The World Health Organisation (WHO) says no, but China’s largest e-cigarette brand Relx Technology thinks more research could prove otherwise.

“E-cigarettes are sometimes viewed with suspicion because we have incomplete knowledge,” said Relx co-founder and head of R&D and supply chain Wen Yilong.

The company unveiled a new bioscience laboratory on Thursday to study the health effects of vaping. The lab in Shenzhen will investigate the short- and long-term behavioural impacts of e-cigarettes compared to traditional cigarettes using 3D printed models of human lungs, Relx said. It will also examine the impact of Relx products on animal cardiovascular, respiratory and nervous systems by testing them on mice.
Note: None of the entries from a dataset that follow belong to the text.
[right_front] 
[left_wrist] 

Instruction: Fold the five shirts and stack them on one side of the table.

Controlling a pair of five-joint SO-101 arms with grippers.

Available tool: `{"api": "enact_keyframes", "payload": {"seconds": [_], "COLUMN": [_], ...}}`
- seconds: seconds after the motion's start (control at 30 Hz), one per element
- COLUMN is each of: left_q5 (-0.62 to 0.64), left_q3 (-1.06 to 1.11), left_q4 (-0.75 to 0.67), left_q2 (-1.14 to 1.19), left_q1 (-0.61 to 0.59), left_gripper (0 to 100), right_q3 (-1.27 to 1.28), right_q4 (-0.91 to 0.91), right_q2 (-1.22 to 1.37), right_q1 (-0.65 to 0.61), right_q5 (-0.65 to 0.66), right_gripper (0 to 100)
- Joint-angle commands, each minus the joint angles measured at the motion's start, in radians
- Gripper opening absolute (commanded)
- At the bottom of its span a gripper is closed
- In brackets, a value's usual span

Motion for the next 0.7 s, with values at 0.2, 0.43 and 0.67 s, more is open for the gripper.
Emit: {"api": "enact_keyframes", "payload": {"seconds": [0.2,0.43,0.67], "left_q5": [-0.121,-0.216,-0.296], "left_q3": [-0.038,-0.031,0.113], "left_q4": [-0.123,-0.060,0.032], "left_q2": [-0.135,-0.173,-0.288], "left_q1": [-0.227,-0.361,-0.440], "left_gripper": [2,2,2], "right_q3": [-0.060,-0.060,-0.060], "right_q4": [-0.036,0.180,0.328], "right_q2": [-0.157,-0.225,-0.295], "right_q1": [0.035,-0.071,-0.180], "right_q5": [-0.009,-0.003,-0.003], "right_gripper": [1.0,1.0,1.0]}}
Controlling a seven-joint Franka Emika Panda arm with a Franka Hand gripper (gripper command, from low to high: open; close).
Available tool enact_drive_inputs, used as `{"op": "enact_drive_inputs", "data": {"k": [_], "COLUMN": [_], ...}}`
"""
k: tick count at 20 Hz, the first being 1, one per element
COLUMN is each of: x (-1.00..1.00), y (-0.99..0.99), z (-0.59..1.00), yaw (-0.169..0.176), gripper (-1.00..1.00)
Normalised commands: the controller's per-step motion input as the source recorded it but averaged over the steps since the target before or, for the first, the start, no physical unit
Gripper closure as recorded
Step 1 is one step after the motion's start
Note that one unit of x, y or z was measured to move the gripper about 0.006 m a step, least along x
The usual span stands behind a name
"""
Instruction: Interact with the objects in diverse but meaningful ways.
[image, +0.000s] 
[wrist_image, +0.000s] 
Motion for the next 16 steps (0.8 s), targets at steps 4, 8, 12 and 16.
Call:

Relx Technology announced the company has started operations at its newly-established e-cigarette bioscience laboratory located in International Bioindustry Valley, Shenzhen on Sep 17, 2020. Photo: Handout
Relx Technology announced the company has started operations at its newly-established e-cigarette bioscience laboratory located in International Bioindustry Valley, Shenzhen on Sep 17, 2020. Photo: Handout

“The Relx bioscience lab’s mission is to explore the unknown,” Wen said at a press conference on Thursday. “We want to collect evidence through a scientific approach and strive to prove the potential for e-cigarettes to be less harmful, and in doing so, provide users with the option to choose an alternative.”

The move comes after recent regulatory crackdowns on online e-cigarette sales in China, which is the world’s largest market for smokers with 300 million smokers – or almost a third of the global total – according to the WHO.